TRY IT - All pictures are to be omitted while the lines starting at the line with "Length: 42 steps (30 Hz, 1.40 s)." and ending at the line with "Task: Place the" in the material below are retyped exactly, both ends included.

EXERCISE MATERIALS -
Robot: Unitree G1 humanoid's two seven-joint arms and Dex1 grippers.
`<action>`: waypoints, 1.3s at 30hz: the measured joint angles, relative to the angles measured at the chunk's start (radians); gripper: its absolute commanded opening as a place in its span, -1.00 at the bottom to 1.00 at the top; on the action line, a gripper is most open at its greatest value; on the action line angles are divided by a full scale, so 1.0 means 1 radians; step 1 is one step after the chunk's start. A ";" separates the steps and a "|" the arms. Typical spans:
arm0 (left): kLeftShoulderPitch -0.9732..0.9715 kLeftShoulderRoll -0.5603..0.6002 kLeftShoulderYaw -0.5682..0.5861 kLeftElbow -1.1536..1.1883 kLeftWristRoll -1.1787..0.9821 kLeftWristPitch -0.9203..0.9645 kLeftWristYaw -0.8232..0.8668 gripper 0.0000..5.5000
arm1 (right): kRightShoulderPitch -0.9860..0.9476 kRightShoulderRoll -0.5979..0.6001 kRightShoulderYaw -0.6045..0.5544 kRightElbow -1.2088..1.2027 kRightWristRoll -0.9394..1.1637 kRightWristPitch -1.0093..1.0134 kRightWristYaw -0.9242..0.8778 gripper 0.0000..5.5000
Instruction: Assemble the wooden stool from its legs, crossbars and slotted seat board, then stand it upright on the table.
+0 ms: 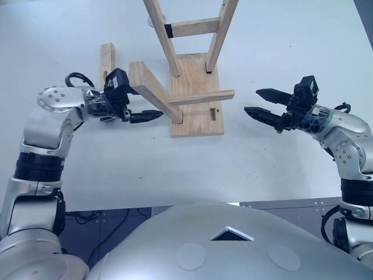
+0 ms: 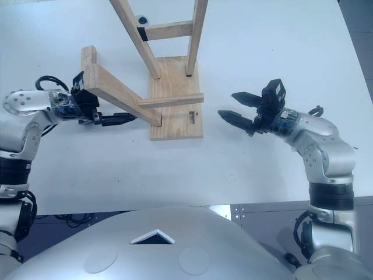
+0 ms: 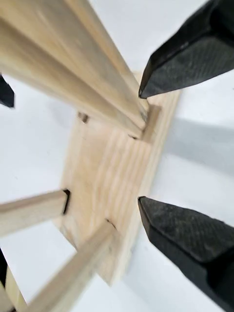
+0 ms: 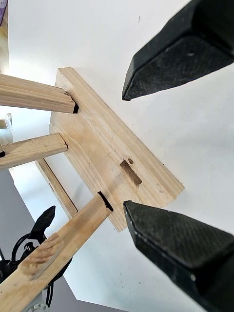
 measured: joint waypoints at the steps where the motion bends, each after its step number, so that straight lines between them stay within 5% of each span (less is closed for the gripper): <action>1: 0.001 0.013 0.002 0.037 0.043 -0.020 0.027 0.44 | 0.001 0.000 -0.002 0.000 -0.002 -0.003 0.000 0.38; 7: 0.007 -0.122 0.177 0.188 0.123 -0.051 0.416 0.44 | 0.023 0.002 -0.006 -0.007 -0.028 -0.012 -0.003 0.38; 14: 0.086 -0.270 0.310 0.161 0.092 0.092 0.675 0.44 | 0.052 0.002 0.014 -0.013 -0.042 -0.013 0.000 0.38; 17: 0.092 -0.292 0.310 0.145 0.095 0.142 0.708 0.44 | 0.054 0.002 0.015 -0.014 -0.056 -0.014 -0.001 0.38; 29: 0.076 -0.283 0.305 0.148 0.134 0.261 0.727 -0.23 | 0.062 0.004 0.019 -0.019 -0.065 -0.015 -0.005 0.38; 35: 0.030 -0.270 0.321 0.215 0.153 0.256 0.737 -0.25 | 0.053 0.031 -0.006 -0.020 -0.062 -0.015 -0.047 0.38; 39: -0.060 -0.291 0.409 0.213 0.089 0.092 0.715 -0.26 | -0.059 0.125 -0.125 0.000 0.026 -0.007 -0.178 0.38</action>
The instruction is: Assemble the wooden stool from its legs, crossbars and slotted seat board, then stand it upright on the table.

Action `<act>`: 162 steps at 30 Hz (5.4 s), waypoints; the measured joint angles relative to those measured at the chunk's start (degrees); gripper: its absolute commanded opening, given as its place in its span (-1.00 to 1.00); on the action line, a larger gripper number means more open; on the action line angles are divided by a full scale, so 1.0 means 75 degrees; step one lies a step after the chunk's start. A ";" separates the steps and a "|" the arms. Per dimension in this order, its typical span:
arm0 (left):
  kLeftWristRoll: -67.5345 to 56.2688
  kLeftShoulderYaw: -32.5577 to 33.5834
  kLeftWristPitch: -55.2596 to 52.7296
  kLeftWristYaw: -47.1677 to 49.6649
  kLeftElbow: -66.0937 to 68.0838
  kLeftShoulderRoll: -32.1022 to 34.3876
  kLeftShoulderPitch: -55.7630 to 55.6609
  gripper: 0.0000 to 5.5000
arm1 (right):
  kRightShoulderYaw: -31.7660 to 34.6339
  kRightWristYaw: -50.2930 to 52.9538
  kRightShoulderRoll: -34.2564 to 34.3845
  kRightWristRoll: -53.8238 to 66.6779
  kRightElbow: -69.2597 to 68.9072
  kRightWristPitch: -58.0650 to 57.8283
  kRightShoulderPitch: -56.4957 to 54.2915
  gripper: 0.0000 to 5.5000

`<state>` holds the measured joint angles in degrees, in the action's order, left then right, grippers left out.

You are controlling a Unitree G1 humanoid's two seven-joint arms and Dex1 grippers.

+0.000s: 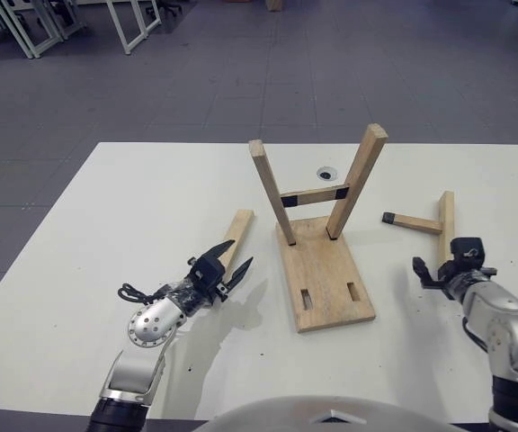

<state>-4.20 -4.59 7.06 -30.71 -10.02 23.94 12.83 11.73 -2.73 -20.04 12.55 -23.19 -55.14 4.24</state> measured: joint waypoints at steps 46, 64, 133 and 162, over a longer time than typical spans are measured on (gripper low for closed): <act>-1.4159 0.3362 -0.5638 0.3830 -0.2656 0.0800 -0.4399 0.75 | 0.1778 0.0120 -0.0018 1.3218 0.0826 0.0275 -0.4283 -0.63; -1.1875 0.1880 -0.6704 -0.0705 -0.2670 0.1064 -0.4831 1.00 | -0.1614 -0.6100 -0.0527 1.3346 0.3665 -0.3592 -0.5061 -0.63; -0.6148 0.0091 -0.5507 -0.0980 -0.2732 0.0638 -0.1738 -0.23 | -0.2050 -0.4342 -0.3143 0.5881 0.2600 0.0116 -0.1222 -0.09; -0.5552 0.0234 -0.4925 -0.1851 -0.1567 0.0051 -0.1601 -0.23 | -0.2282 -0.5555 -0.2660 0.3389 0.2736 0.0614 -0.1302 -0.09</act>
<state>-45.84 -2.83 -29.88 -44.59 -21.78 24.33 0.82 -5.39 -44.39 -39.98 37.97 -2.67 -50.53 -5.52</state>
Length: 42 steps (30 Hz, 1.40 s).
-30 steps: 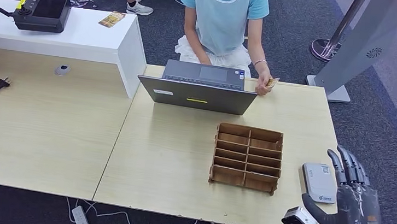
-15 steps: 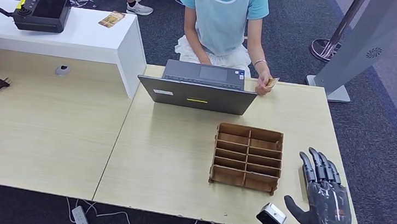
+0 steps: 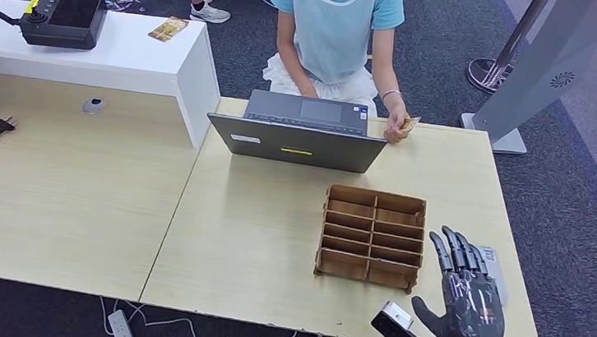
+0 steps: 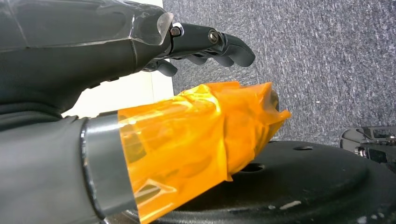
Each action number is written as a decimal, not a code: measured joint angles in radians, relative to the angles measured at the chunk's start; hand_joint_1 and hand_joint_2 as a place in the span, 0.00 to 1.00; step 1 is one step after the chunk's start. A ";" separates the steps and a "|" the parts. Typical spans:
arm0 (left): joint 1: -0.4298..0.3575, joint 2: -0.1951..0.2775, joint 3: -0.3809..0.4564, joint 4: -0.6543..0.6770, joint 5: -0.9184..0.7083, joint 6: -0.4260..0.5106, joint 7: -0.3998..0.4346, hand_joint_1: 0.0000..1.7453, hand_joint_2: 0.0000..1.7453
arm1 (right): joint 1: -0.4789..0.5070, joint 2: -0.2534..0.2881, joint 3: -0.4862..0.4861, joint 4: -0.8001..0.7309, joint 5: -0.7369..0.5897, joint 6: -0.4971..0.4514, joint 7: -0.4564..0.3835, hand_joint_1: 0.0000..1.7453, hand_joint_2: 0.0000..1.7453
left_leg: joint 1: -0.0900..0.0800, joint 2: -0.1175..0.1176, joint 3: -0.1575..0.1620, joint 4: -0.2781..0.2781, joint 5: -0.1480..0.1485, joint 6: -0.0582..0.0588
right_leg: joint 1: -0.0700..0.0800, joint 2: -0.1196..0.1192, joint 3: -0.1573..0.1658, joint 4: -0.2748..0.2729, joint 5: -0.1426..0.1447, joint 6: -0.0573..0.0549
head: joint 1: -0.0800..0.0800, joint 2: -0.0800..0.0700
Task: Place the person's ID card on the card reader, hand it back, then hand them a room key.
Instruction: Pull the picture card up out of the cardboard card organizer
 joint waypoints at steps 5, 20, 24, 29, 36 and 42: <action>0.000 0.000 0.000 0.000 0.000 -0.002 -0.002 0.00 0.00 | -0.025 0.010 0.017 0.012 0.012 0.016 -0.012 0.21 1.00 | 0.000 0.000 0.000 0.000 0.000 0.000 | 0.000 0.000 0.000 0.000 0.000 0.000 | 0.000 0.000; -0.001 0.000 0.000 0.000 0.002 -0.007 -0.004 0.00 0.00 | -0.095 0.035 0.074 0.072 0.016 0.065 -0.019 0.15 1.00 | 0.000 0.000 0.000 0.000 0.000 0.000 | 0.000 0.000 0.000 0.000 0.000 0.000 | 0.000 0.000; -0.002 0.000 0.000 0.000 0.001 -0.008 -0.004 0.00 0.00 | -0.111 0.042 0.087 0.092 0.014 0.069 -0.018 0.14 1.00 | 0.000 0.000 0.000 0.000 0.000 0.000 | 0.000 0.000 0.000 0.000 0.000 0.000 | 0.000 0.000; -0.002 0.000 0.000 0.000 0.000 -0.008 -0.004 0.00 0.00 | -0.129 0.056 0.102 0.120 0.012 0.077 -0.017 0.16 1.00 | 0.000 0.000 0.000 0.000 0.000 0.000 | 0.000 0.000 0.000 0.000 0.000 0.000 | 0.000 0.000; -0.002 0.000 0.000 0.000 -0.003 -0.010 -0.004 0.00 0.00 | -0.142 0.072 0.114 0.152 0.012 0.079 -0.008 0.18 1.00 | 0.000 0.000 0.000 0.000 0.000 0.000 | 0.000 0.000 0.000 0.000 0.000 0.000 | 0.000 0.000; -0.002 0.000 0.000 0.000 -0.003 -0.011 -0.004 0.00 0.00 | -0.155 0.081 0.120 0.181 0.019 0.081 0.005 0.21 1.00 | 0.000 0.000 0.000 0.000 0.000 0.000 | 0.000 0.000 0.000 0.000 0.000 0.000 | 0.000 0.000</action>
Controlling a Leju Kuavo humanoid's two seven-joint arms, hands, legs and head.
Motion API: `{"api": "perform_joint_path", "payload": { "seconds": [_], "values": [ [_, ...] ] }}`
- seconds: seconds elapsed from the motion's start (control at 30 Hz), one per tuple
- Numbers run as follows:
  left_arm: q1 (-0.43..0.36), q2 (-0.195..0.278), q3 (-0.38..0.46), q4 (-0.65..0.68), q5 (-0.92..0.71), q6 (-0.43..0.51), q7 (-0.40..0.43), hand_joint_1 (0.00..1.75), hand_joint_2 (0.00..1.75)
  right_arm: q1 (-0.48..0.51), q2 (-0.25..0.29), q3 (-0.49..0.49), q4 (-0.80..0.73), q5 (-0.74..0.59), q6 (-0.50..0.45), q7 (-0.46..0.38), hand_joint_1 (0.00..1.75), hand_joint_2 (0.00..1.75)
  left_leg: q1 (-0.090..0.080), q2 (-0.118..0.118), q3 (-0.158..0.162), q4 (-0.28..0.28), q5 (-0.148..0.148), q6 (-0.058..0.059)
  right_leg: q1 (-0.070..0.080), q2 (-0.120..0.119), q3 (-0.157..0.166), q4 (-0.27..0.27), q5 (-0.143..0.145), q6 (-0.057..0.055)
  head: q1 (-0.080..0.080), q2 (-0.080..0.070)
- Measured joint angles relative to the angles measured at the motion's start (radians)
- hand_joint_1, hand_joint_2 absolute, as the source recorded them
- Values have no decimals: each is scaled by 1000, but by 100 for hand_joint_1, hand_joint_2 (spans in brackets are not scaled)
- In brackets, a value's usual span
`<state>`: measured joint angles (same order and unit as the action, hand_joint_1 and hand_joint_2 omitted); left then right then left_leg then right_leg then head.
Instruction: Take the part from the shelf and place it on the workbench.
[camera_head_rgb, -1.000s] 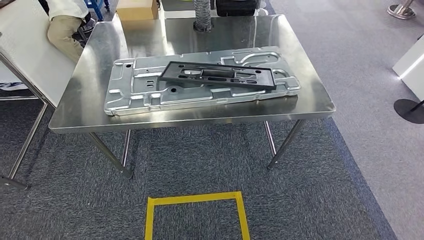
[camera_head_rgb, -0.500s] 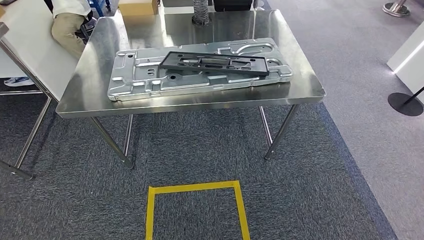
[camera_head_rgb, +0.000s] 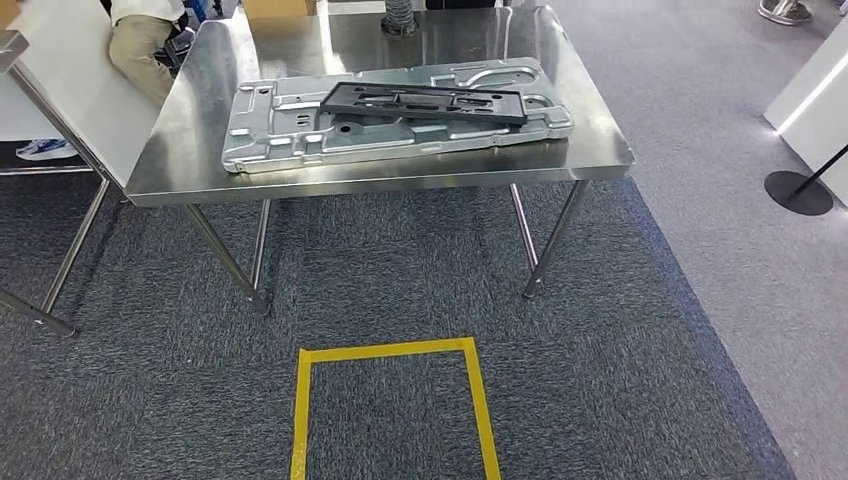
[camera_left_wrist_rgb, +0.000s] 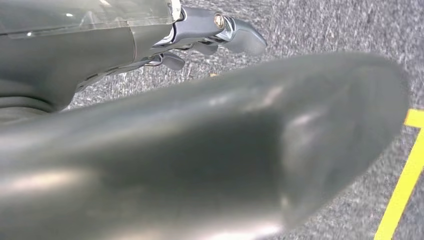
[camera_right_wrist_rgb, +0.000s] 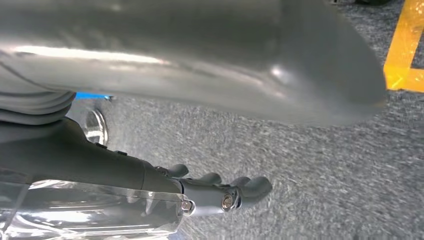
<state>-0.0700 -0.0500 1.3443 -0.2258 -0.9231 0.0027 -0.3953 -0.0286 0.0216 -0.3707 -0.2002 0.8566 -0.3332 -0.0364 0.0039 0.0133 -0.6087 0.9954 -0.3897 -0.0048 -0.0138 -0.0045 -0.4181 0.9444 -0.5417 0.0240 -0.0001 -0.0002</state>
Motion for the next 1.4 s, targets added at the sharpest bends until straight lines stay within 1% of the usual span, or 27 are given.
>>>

RESPONSE TO THE TASK -
Length: 42 steps (30 Hz, 1.40 s).
-30 steps: 
-15 steps: 
+0 steps: 
+0 steps: 
Each action number is written as a decimal, not a code: measured joint angles in radians, relative to the angles measured at the chunk's start; hand_joint_1 and hand_joint_2 as a place in the span, 0.00 to 1.00; step 1 is one step after the chunk's start. A ";" separates the steps and a "|" the parts. Typical spans:
arm0 (left): joint 1: -0.4298..0.3575, joint 2: -0.1951..0.2775, joint 3: -0.3809..0.4564, joint 4: -0.6543..0.6770, joint 5: -0.9184..0.7083, joint 6: -0.4260..0.5106, joint 7: -0.3998..0.4346, hand_joint_1: 0.0000..1.7453, hand_joint_2: 0.0000..1.7453
arm1 (right): joint 1: -0.4789..0.5070, joint 2: -0.2534..0.2881, joint 3: -0.4862..0.4861, joint 4: -0.8001..0.7309, joint 5: -0.7369..0.5897, joint 6: -0.4971..0.4514, joint 7: -0.4564..0.3835, hand_joint_1: 0.0000..1.7453, hand_joint_2: 0.0000..1.7453
left_leg: joint 1: -0.0900..0.0800, joint 2: -0.1175..0.1176, joint 3: -0.1575..0.1620, joint 4: -0.2781..0.2781, joint 5: -0.1480..0.1485, joint 6: -0.0582..0.0588
right_leg: joint 1: -0.0700..0.0800, joint 2: -0.1196..0.1192, joint 3: -0.1573..0.1658, joint 4: -0.2748..0.2729, joint 5: -0.1426..0.1447, joint 6: -0.0573..0.0549
head: joint 1: -0.0800..0.0800, joint 2: -0.0800..0.0700
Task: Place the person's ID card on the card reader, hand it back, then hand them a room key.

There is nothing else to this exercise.